**Exercise objective**
Give again, word for word, every line in the entries below from the line with "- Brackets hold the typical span" up to and including the line with "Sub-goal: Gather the", and no other line.
==== Exercise input ====
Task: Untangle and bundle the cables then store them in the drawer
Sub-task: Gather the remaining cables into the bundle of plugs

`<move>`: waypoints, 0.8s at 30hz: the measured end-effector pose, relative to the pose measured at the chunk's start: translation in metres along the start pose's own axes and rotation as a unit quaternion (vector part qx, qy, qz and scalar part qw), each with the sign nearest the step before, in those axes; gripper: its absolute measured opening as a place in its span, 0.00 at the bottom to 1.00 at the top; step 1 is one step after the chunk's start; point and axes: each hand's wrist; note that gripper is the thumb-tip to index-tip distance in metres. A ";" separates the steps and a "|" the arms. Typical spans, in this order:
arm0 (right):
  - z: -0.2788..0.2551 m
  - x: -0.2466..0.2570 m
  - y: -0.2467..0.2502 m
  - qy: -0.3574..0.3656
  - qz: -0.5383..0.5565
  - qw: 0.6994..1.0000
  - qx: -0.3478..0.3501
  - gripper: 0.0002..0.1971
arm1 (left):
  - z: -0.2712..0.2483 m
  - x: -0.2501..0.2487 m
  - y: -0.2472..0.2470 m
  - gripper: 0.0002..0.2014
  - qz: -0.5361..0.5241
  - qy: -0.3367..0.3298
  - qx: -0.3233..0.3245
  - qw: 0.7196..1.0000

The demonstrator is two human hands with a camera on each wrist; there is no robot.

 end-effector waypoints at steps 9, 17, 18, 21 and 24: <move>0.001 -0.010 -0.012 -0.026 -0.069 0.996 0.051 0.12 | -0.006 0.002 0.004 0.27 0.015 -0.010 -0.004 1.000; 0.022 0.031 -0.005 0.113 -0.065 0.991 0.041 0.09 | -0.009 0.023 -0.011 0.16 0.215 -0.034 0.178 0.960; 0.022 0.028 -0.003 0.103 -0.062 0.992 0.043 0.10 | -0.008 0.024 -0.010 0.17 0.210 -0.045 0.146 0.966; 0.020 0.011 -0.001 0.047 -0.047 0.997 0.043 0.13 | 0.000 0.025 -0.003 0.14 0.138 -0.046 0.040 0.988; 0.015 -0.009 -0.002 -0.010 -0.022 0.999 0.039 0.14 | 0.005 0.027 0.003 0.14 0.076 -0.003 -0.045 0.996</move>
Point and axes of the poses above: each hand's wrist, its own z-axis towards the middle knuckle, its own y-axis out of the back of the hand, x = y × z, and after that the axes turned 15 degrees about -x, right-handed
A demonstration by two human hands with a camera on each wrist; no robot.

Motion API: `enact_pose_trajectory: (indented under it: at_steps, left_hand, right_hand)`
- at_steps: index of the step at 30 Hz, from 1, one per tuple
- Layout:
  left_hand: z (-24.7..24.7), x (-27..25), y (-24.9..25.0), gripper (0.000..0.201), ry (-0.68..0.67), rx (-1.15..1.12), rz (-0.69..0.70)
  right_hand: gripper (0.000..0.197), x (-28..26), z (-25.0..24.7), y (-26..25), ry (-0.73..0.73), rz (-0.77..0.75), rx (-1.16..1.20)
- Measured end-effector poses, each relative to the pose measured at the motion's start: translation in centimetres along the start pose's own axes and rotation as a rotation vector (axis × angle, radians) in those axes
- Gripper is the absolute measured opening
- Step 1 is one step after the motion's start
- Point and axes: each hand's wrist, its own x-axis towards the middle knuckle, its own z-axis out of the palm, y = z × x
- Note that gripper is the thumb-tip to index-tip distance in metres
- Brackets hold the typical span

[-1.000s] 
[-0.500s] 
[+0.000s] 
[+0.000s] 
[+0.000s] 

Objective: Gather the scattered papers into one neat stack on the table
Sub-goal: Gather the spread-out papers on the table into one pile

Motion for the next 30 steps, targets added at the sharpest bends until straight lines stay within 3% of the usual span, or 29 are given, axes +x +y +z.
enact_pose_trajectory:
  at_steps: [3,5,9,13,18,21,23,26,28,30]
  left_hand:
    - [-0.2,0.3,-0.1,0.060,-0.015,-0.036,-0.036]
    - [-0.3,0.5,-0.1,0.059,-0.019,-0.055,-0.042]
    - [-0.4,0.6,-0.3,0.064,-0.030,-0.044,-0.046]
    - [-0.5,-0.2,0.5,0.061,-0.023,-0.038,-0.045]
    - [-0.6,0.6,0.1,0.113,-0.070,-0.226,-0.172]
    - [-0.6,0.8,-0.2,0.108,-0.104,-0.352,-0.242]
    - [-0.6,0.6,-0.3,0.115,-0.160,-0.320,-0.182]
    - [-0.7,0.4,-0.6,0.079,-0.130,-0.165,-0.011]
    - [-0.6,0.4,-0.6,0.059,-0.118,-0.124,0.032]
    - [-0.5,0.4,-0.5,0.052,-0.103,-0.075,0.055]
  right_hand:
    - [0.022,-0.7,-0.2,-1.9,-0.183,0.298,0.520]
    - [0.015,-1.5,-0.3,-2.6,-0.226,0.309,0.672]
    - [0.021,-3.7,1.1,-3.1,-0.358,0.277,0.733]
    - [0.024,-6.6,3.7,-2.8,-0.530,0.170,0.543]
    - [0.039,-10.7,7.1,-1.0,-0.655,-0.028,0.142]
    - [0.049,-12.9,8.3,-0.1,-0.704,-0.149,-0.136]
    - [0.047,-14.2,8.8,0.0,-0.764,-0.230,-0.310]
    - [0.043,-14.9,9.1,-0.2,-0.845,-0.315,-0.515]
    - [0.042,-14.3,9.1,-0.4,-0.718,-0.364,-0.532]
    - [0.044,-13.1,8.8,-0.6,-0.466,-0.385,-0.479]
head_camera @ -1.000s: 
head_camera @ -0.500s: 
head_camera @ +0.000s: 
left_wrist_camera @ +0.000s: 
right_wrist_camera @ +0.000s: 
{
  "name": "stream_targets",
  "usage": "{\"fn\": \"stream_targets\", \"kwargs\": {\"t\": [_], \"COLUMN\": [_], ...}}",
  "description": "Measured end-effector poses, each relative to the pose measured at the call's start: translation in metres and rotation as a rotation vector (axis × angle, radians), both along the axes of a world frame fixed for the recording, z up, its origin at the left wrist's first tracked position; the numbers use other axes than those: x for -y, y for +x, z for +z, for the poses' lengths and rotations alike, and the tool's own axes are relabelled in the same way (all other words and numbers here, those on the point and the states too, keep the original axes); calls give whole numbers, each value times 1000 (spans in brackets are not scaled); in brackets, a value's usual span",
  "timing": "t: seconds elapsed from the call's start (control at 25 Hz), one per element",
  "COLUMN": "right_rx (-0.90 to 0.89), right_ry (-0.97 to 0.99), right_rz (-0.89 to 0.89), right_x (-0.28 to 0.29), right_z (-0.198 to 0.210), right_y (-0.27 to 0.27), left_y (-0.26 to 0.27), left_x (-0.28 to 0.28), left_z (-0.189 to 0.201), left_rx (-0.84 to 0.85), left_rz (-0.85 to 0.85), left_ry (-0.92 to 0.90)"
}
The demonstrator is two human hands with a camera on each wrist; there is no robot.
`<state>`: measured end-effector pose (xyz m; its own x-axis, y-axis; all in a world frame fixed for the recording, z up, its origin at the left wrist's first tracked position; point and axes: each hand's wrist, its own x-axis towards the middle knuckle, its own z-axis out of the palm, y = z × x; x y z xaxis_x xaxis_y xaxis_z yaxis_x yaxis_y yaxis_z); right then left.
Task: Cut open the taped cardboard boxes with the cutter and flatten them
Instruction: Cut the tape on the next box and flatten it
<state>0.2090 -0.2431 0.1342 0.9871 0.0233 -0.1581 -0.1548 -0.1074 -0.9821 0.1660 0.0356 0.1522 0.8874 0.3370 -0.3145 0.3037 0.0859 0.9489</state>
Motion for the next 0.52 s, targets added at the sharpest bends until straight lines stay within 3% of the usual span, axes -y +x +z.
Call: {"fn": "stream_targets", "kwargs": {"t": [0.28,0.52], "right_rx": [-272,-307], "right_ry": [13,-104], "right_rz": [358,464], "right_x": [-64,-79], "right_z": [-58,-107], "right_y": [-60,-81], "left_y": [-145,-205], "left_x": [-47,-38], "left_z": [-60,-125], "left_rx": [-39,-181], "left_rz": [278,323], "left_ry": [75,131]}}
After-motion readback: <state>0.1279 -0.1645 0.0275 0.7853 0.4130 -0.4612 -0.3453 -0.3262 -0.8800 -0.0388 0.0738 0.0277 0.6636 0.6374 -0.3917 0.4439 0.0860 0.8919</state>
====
**Result below**
- Brackets hold the typical span

[-1.000s] 
[-0.500s] 
[+0.000s] 
[+0.000s] 
[+0.000s] 

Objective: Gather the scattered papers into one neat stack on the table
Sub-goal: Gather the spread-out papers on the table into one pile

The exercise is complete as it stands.